◆ What you should do ◆
Pictures in the data must not be copied, but everything else should be output exactly.

◆ Data provided ◆
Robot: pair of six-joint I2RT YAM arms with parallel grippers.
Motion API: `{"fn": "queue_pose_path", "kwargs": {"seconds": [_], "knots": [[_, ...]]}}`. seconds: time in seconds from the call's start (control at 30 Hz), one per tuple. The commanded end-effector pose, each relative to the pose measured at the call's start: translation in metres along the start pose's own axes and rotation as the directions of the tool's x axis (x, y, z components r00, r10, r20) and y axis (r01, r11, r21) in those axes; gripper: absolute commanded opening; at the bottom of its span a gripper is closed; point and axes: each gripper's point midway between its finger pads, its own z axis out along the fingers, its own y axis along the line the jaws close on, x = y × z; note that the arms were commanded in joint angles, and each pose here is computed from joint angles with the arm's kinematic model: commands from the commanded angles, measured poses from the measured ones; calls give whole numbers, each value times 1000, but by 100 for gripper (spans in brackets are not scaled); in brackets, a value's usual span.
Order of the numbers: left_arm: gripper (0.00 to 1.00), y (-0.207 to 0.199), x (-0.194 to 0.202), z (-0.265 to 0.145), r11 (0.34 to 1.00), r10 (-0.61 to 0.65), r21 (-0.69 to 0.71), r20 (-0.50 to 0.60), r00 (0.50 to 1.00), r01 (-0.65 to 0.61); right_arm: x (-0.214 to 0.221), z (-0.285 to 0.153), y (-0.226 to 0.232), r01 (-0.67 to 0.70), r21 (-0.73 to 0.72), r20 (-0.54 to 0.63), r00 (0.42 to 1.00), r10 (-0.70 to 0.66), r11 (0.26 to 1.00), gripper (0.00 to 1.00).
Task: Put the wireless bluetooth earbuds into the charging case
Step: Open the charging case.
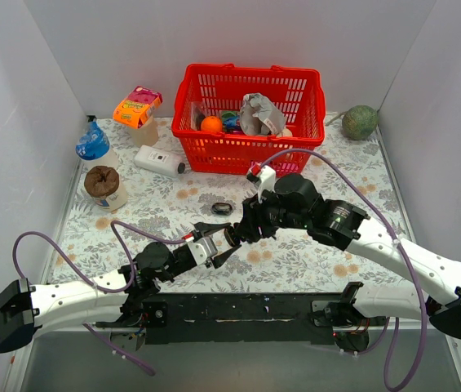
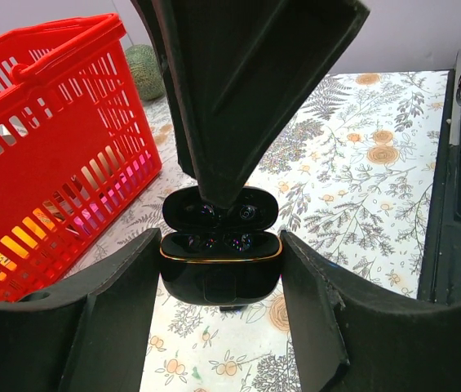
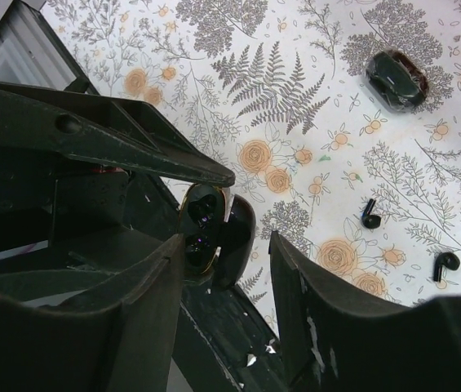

◆ Response for this exercise ◆
Robot: pair of six-joint I2RT YAM arms with parallel grippers.
Motion API: `{"fn": "queue_pose_path", "kwargs": {"seconds": [_], "knots": [[_, ...]]}}`. seconds: time in seconds from the call's start (control at 30 Hz), one per tuple. The commanded end-effector pose, each relative to the pose measured at the call's start: translation in metres along the start pose's own axes and rotation as the directions of the tool's x axis (x, y, z components r00, r10, r20) and y axis (r01, r11, r21) in those axes; gripper: absolute commanded opening; at the bottom of its span a gripper is closed; point and axes: each gripper's point midway between its finger pads, its own z axis out along the fingers, its own y axis along the line the jaws close on, x = y × z; note that the arms were commanded in joint angles, and each pose here is computed from joint angles with the arm's kinematic model: commands from the commanded angles, measured poses from the measured ones; calls give whole numbers, each value times 1000, but by 100 for gripper (spans in brackets are not scaled); in brackets, a value's usual span.
Order of the numbers: left_arm: gripper (0.00 to 1.00), y (-0.207 to 0.199), x (-0.194 to 0.202), z (-0.265 to 0.145), r11 (0.34 to 1.00), r10 (-0.61 to 0.65), r21 (-0.69 to 0.71), r20 (-0.50 to 0.60), r00 (0.50 to 1.00), r01 (-0.65 to 0.61); right_arm: x (-0.214 to 0.221), z (-0.285 to 0.153), y (-0.226 to 0.232), r01 (-0.67 to 0.70), r21 (-0.73 to 0.72), r20 (-0.54 to 0.63), r00 (0.42 to 1.00), r10 (-0.70 to 0.66), r11 (0.26 to 1.00), gripper (0.00 to 1.00).
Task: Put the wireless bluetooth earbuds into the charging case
Step: Open the charging case.

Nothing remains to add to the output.